**Task prompt:**
For the data that follows, give the number of lines in which "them" appears. Add nothing to it.
── Information provided ──
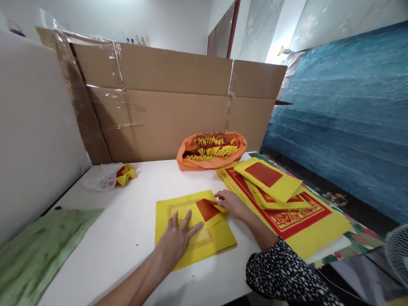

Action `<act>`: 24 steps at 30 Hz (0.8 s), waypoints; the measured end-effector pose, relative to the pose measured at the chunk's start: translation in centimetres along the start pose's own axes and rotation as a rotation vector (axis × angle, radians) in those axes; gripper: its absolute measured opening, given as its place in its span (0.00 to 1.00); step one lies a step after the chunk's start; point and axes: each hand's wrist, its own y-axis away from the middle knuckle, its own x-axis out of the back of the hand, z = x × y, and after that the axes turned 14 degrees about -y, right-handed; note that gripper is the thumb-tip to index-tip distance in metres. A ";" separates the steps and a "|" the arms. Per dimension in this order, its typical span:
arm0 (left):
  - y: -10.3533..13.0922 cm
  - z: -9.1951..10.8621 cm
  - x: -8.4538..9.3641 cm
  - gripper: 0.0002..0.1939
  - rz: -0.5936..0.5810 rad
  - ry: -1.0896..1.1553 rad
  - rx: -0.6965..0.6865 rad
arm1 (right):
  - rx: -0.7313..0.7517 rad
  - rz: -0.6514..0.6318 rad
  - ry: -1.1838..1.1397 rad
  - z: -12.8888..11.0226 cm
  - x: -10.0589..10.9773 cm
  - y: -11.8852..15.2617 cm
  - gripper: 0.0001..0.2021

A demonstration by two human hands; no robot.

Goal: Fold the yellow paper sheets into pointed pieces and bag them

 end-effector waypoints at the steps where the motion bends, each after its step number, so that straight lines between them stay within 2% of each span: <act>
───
**Output of the task:**
2